Consolidating Blogs

Consolidating Blogs
“Just as the constant increase of entropy is the basic law of the universe, so it is the basic law of life to be ever more highly structured and to struggle against entropy.”– Vaclav Havel

I love Vaclav Havel, but I don’t agree. The basic law of my life has been to be ever less structured, and embrace entropy. So when it comes to blogging, for example, I’ve randomly switched around between various platforms over the years:

my on-again/off-again relationship with WordPress

It’s even worse than that, actually: I dallied with BlogEngine.net for a while in 2010/2011 (hosted on Mahugh.com), but luckily I never backed up that data (stored in XML files), so those 3 or 4 posts are simply lost forever. Whew, one less set of blog posts to consolidate.

But the rest of these blog posts still exist, and until last week they were scattered around in several places:

  • The 631 post from my original WordPress blog were in a .SQL backup file that I exported in late 2008 before shutting down my Textdrive hosting account.
  • The 14 Blogger posts were still on my Google Blogger blog.
  • The 51 WordPress posts on Mahugh.com were still right here, on Mahugh.com.

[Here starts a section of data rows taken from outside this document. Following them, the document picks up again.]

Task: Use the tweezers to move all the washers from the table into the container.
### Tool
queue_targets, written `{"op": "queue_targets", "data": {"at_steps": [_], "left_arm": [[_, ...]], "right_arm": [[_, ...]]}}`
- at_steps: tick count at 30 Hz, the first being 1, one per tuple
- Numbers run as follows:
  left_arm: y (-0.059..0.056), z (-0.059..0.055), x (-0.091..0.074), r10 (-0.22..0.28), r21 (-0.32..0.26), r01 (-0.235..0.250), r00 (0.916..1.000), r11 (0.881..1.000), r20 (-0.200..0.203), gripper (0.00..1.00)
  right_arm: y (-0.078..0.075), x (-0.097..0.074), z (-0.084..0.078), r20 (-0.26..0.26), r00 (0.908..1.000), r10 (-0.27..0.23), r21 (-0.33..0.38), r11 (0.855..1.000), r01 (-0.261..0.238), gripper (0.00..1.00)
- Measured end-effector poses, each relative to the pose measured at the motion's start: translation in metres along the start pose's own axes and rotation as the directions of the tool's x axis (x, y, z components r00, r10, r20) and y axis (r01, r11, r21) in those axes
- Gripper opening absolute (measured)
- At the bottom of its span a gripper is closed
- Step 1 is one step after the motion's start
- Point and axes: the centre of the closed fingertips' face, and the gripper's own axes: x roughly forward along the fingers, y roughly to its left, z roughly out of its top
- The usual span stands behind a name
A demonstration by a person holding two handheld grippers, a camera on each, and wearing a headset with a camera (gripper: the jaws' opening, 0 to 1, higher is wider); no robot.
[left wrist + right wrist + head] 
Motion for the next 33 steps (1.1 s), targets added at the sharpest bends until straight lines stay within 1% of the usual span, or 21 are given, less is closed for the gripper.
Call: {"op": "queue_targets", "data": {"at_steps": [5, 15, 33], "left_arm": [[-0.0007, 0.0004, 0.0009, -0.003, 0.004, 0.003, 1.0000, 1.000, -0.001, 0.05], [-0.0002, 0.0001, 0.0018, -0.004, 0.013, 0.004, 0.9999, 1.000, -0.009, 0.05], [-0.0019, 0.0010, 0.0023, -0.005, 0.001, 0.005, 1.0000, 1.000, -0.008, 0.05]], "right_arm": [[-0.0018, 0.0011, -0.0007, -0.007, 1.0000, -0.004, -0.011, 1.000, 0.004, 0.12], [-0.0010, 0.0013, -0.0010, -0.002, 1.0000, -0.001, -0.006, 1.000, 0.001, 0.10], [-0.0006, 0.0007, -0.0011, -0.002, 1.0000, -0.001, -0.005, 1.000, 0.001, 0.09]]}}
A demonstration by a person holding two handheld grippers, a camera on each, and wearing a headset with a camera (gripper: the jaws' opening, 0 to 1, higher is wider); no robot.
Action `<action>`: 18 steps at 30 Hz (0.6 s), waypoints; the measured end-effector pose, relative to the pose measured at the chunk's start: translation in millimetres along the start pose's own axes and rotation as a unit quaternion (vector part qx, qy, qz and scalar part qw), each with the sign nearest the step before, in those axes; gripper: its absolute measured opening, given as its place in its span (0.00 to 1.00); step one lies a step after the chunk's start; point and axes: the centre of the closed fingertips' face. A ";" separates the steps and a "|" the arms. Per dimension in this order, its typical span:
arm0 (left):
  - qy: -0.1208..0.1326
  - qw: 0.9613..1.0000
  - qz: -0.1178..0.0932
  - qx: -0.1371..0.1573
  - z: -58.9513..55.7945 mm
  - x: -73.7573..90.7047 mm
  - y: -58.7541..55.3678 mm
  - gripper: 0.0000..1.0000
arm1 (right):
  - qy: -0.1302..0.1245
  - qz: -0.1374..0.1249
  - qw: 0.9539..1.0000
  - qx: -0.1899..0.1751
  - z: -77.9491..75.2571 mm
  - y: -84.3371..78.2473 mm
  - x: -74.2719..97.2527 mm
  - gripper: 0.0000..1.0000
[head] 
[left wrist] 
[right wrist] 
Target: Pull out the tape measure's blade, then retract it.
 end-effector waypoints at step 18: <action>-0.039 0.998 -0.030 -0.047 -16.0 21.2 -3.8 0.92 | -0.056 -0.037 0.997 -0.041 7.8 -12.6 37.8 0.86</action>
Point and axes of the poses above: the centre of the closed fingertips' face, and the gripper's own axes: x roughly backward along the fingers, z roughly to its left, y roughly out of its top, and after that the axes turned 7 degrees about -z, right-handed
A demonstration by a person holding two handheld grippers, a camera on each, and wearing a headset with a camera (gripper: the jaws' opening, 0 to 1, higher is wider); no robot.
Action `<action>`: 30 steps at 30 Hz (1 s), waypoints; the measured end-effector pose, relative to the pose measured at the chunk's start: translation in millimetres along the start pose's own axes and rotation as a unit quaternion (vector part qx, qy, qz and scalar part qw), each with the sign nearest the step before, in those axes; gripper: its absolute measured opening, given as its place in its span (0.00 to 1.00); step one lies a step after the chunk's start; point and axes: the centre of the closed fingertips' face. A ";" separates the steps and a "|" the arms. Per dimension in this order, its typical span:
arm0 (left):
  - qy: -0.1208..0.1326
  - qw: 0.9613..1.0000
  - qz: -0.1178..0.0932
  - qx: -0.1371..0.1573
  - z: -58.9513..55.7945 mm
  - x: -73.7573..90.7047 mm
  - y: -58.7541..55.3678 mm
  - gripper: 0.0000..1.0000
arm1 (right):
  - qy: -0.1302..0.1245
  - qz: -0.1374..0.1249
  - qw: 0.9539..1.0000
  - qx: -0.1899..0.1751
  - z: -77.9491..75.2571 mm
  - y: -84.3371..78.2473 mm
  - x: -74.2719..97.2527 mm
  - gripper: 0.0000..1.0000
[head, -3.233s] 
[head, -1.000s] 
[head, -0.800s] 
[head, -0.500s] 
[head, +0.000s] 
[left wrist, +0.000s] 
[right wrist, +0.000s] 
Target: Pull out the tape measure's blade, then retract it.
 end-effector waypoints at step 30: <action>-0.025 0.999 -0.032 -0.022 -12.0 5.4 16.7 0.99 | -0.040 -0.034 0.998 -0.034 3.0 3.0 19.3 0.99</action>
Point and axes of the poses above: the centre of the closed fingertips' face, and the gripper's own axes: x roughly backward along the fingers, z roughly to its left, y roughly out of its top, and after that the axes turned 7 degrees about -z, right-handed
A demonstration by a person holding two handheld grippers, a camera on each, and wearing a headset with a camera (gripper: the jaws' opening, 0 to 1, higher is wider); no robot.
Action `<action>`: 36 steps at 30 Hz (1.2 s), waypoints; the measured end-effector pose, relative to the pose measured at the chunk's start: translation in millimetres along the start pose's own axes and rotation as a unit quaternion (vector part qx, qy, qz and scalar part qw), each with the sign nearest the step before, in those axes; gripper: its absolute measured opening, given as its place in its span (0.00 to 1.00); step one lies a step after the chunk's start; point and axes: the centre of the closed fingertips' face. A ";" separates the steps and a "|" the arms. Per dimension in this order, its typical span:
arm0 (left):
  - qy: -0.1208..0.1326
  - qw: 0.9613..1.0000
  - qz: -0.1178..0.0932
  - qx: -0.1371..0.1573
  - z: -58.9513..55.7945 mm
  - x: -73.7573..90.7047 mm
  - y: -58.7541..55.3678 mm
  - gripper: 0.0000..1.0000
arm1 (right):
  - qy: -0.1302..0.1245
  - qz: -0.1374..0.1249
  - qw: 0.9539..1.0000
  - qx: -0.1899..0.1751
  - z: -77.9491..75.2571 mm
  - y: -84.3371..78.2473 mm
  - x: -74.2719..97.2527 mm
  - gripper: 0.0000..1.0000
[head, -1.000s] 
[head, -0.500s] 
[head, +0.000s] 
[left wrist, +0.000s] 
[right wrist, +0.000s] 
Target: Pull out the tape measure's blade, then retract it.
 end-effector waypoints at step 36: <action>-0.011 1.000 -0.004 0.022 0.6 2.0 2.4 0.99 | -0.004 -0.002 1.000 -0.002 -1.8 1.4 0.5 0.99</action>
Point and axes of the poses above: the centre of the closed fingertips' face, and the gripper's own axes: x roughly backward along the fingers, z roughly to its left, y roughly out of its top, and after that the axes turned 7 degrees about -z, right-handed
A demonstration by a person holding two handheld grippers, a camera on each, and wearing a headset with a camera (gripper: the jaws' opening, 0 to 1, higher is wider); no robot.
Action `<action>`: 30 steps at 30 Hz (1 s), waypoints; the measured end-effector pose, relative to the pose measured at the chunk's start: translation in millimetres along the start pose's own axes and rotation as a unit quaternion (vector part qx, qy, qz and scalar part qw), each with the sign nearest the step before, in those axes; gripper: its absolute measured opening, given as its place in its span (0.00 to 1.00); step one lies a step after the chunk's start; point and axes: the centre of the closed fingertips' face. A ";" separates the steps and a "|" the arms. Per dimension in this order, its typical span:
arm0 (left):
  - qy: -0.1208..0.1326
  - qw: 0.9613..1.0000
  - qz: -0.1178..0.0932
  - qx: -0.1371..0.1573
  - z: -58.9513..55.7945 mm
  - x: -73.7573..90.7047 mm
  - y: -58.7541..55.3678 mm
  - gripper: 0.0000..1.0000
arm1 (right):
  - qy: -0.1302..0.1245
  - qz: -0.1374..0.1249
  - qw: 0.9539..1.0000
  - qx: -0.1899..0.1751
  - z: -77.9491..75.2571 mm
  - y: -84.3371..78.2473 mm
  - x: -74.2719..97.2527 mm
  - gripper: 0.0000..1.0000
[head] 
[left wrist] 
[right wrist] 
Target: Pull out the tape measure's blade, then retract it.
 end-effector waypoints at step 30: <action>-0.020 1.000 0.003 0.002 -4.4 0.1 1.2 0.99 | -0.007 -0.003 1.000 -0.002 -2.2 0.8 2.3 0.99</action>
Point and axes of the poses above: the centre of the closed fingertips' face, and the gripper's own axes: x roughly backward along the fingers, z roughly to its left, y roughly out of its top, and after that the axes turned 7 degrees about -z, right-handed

I’ve wanted to get them all onto Mahugh.com and move forward with one consolidated all-inclusive blog, but how? Can you consolidate a WordPress blog with a backup of another WordPress blog? In short, the answer is “not without a lot of manual effort, and risks, and pain, and other bullshit.” If you do searches on the topic, you can find various warnings about those things.

Exacerbating the situation, my old WordPress blog was version 1.5.2, which I installed in October 2005 and never upgraded because I had foolishly hacked up some of the PHP files to customize various things. I know better now, but I didn’t then. So I had a .SQL backup of a version 1.5.2 WordPress blog, and a live version 3.5.1 WordPress blog, and as I learned by looking closely at the schemas, the WordPress team changed many details between those versions.

What’s a guy to do? The answer seemed obvious: roll up your sleeves and write some code, Doug!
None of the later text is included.